◆ Exercise aim ◆
Please report how many lines in the records below contain "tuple". Reply with the number alone.
○ ○ ○
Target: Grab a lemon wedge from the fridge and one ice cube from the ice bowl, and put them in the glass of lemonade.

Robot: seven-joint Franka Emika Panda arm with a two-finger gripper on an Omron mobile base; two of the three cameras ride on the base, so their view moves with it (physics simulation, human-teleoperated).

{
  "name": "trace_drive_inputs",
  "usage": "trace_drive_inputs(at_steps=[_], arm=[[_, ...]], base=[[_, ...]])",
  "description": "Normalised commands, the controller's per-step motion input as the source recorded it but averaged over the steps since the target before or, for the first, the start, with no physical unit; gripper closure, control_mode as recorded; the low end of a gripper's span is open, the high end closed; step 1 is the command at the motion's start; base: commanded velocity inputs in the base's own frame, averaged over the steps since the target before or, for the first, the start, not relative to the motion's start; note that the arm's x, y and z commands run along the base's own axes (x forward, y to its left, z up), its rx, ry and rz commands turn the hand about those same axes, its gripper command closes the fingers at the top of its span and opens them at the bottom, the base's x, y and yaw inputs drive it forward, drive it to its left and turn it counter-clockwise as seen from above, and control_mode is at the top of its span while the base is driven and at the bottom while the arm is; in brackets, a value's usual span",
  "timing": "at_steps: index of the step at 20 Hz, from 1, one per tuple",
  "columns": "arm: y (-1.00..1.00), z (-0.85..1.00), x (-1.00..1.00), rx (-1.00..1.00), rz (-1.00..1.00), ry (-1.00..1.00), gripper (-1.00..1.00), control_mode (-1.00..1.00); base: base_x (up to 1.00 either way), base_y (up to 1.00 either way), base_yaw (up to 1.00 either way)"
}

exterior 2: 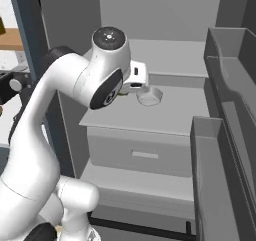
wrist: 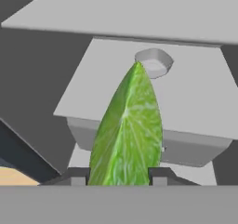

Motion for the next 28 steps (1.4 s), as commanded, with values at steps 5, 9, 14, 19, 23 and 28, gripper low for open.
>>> trace_drive_inputs(at_steps=[5,9,14,19,23,28], arm=[[0.30,-0.26,-0.78,0.00,0.00,0.20,1.00,-1.00],[0.18,-0.46,-0.51,0.00,0.00,0.30,1.00,-1.00],[0.05,-0.18,-0.37,0.00,0.00,0.14,1.00,1.00],[0.00,0.00,0.00,0.00,0.00,0.00,1.00,1.00],[0.00,0.00,0.00,0.00,0.00,0.00,1.00,1.00],[0.00,0.00,0.00,0.00,0.00,0.00,1.00,1.00]], base=[[0.00,0.00,0.00],[0.00,0.00,0.00],[-0.29,0.19,0.00],[-0.78,0.85,0.00],[-0.39,1.00,-0.02],[0.06,0.99,-0.11]])
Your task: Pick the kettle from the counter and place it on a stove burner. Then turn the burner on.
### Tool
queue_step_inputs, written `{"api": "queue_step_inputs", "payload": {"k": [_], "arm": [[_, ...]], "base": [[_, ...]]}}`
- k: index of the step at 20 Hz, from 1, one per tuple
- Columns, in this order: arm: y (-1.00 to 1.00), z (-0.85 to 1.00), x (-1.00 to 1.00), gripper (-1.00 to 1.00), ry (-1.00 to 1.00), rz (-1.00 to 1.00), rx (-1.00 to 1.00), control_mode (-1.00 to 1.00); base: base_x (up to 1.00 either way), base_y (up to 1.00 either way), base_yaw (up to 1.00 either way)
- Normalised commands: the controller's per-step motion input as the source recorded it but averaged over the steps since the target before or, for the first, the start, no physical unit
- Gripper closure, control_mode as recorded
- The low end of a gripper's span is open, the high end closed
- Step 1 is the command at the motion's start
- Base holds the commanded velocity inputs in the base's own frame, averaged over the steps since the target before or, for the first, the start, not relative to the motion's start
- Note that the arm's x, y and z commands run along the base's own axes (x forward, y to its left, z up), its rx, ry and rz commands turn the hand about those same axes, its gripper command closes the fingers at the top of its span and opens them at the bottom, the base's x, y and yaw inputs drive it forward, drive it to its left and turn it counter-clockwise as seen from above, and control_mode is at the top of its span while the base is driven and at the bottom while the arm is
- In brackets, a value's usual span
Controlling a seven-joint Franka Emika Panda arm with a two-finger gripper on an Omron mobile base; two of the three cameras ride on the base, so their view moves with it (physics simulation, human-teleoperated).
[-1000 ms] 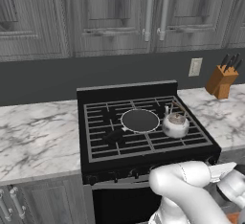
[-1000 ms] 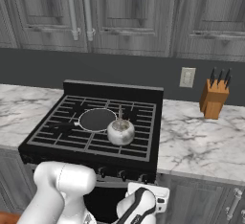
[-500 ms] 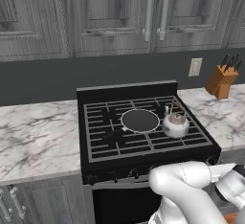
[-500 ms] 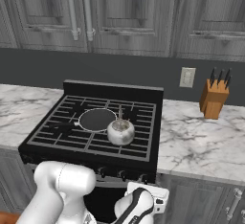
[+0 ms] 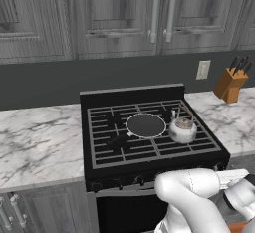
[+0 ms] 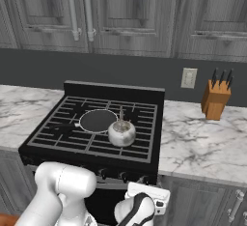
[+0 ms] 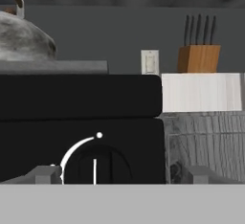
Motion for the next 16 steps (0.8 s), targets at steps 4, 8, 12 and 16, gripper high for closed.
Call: {"api": "queue_step_inputs", "payload": {"k": [4,8,12,16], "arm": [[0.02,0.0,0.0,-1.0,-0.01,0.0,0.0,-1.0],[0.0,0.0,0.0,-1.0,0.0,0.0,0.0,-1.0],[0.0,0.0,0.0,1.0,0.0,0.0,0.0,-1.0],[0.0,0.0,0.0,1.0,0.0,0.0,0.0,-1.0]], "base": [[0.0,0.0,0.0],[0.0,0.0,0.0],[0.0,0.0,0.0],[0.0,0.0,0.0]]}}
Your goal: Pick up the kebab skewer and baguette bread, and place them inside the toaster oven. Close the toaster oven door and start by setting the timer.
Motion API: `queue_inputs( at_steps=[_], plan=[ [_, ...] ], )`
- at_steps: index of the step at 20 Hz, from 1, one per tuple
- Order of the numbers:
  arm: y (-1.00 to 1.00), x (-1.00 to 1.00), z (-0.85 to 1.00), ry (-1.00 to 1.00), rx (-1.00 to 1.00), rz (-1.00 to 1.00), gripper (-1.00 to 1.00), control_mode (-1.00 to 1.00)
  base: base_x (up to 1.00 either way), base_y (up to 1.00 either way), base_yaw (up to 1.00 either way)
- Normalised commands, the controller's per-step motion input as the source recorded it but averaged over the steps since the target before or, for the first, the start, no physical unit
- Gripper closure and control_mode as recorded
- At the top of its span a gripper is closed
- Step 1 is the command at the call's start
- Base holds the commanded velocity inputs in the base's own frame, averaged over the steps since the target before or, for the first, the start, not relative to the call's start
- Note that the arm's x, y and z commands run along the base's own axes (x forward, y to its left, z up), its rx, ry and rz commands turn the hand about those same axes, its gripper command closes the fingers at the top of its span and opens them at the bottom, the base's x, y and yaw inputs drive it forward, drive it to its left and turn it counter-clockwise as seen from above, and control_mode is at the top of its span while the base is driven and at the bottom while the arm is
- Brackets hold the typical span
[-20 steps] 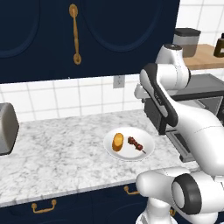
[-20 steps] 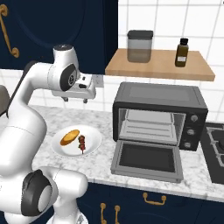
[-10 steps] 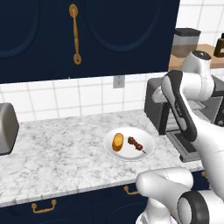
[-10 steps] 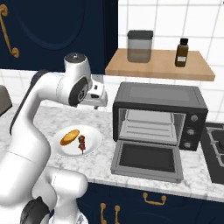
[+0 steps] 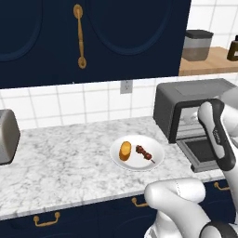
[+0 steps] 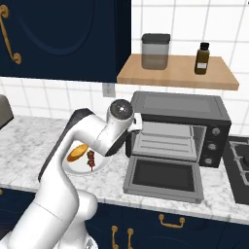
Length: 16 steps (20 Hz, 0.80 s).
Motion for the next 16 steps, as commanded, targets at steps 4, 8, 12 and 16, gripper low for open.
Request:
queue_inputs(
  at_steps=[4, 8, 12, 16],
  plan=[
    [-0.26, 0.43, -0.44, -0.32, 0.01, 0.23, -1.00, -1.00, 0.00, 0.00, 0.00],
    [-0.80, 0.05, -0.01, -0.03, -0.02, 0.07, -1.00, -1.00, 0.00, 0.00, 0.00],
    [-0.77, 0.06, -0.02, -0.06, -0.08, 0.02, -1.00, -1.00, 0.00, 0.00, 0.00],
    [-0.73, 0.02, -0.08, -0.02, -0.11, 0.00, -1.00, -1.00, 0.00, 0.00, 0.00]
  ],
)
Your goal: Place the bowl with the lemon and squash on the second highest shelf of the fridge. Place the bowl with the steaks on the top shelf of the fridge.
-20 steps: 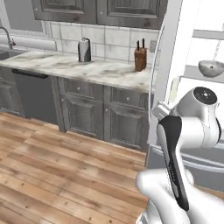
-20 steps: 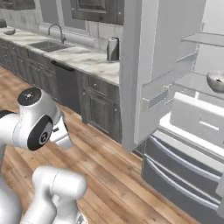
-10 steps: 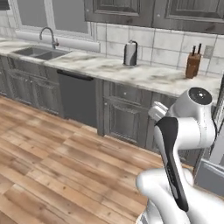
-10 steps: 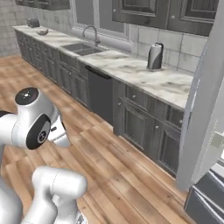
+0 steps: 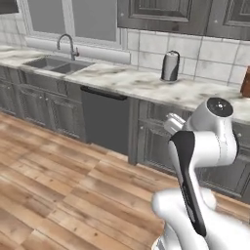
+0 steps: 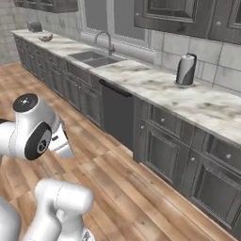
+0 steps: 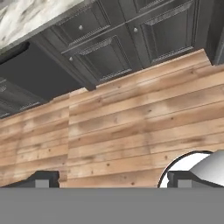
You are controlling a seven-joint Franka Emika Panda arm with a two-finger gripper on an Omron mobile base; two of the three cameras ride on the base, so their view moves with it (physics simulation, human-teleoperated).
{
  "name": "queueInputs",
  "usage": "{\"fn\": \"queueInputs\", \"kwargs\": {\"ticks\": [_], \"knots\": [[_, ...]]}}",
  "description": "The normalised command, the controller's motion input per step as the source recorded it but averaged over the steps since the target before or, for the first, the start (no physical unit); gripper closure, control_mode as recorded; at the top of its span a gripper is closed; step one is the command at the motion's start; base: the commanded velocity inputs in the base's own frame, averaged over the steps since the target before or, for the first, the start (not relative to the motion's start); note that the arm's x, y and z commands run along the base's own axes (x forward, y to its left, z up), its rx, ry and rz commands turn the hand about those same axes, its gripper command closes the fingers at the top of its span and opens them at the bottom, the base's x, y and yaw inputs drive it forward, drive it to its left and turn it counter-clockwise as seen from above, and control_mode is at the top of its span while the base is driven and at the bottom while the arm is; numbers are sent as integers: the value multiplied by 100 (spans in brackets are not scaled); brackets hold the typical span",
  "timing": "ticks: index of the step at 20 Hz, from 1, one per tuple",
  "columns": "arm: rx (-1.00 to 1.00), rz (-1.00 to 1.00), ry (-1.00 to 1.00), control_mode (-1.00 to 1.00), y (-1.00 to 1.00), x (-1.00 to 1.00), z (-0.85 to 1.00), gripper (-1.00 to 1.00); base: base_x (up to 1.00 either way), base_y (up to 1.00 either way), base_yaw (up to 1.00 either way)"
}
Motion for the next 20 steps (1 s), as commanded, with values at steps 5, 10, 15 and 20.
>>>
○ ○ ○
◆ Response to this task ◆
4